Crisis of confidence

The old-fashioned financial system was like Old Maid, a parlour game once beloved of small children. The banks were like players, dealt hands from a pack of cards, which they swapped among each other. At the end, one player was left holding a lonely queen—a bad debt, if you will—and lost. Over the past few decades the game has changed. Securitisation has snipped the old maid into pieces; new faces, such as hedge funds, have joined the party, enabling the banks to distribute those pieces among a larger number of players. When the game is over, lots of players are left holding small losses instead of one player holding a big one.
During two exceedingly prosperous decades, that theory seemed to work just fine. But the swings in almost all financial markets this month have made dispersed risk suddenly morph into dispersed mistrust. The uncertainty has been magnified .Meanwhile, collateralised-debt obligations (CDOs), made up of clumps of those securities and laced with leverage, have become almost impossible to trade. So none of the players really knows how much he has lost. While this uncertainty lasts, investors are taking it out on the banks that peddled the securities by dumping their shares; and the banks are taking it out on those they sold them to by demanding more collateral on their loans. The banks have even grown cagey about lending to each other.
The doubts burst into the open on August 9th when central banks were forced to inject liquidity into the overnight money markets because banks were charging punitive rates to lend to each other. At first, the problems appeared more serious among European banks. The pain in America was concentrated in the largest hedge funds, including those run by Wall Street’s biggest name, Goldman Sachs. Increasingly, however, analysts worry about the exposure of American, Canadian and Asian banks.
On Wednesday August 15th shares in Countrywide Financial, a large American mortgage lender, fell 13% after an analyst gave warning of possible funding difficulties. Despite liquidity injections by the Federal Reserve on August 15th, the S&P 500 index fell 1.4%. The heavy selling spread to Asian and European stocks on August 16th.
Every crisis begets finger-pointing, and the blame now is falling on the rating agencies that helped structure these exotic instruments. Currently, they are guided by a voluntary code that aims to tackle potential conflicts of interest. The biggest is that the agencies are paid by the firms they rate. Rating CDOs was a profitable business.
If these securities are now downgraded, banks could be forced to offload lots of illiquid instruments into a falling market—one of the fastest ways to lose money yet devised. But if there are no buyers, banks may have to sell something else to shore up their balance sheets.
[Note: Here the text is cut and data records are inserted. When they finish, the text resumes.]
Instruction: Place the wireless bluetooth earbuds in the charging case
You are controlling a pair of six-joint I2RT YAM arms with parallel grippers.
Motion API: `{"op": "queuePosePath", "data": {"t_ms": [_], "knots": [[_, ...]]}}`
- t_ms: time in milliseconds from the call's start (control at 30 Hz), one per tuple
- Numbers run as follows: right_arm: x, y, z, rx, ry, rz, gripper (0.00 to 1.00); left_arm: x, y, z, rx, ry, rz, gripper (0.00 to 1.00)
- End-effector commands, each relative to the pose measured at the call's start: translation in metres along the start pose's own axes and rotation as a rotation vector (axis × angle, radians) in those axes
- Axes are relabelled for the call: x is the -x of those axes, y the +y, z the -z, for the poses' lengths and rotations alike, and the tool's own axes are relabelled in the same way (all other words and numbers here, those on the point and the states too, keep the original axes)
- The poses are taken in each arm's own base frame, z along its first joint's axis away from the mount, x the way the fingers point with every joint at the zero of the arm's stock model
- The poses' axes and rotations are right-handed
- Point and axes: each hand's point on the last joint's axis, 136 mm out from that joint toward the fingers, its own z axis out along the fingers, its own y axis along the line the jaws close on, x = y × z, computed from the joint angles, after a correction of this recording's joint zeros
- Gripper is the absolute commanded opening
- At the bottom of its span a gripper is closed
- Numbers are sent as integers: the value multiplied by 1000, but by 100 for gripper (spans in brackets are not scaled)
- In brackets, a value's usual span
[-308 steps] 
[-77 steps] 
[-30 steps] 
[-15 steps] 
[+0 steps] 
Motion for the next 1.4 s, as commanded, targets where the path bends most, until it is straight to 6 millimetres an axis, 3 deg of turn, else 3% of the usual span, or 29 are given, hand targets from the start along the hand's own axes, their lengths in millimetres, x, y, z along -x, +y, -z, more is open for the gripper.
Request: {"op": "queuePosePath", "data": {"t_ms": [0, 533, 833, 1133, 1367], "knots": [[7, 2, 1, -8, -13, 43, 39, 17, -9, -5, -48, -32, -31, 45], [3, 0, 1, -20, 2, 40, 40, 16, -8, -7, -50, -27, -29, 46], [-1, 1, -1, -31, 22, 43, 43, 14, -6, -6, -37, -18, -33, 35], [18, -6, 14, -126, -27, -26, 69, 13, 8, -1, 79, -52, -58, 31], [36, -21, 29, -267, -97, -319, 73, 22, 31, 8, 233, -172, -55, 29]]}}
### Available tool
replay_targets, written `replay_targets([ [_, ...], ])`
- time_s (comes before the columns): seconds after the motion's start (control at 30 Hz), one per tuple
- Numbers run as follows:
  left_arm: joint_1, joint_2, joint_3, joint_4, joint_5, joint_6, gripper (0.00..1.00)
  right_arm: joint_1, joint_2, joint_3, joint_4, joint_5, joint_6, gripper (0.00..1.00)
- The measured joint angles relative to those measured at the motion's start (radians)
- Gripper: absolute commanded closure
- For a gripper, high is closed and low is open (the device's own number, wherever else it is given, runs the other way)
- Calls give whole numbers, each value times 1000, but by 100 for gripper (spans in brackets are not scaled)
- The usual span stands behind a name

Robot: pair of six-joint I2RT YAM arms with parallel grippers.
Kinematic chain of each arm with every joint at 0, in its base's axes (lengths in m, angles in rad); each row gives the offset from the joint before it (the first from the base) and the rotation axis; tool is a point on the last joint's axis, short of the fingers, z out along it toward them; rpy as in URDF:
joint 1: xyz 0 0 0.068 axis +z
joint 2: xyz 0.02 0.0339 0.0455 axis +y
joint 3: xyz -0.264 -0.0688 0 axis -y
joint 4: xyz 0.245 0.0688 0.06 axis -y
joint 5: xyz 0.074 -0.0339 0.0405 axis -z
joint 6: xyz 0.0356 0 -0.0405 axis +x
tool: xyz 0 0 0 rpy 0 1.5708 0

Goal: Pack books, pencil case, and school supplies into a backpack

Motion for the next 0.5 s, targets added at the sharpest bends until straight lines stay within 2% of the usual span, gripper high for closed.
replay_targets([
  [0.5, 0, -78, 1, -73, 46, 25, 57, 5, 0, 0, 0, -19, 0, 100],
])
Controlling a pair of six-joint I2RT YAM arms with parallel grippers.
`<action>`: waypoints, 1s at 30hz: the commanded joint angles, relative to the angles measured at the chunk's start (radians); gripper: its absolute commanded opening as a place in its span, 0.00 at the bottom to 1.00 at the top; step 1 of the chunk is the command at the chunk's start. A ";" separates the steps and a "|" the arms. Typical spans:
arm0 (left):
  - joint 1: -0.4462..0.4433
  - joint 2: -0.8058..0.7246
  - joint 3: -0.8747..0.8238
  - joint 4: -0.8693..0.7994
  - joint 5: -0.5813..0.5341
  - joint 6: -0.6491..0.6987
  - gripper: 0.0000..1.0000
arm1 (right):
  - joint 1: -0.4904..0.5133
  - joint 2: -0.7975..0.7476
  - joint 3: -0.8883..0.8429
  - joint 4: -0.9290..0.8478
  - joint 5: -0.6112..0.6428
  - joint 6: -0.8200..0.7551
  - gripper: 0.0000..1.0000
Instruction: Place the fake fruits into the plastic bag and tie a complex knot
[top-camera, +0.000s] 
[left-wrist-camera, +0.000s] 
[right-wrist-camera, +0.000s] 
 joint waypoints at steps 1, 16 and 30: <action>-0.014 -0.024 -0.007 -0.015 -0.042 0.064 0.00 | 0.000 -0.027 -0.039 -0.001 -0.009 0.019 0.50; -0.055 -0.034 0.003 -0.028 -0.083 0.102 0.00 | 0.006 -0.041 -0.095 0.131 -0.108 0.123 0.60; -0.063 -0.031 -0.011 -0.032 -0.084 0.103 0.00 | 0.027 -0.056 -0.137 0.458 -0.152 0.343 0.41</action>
Something like this indiscriminate selling has been affecting hedge funds over the past couple of weeks. Faced with more demanding standards from their banks and investors, some have been forced to unwind positions in order to realise cash. That has led to unusual movements in debt and equity markets, which have only got some funds deeper into trouble. Quantitative funds have been hardest hit, as investment models that had made money for ages briefly proved worse than useless.
Since banks lend to hedge funds, any problems there quickly become their concern. On top of this, both Bear Stearns and Goldman Sachs have found that when funds bearing their name get into trouble the desire to preserve their reputations soon leads to a rescue. Sometimes risk is not as far away from the banks as it seems.
At the end of Old Maid as banks used to play it, the loser would take a big write-off and then everyone could start playing again. In the new version, the use of leverage means the game is being played with hundreds of packs of cards and by thousands of different players. Working out who has won and who has lost in this round will take a long time.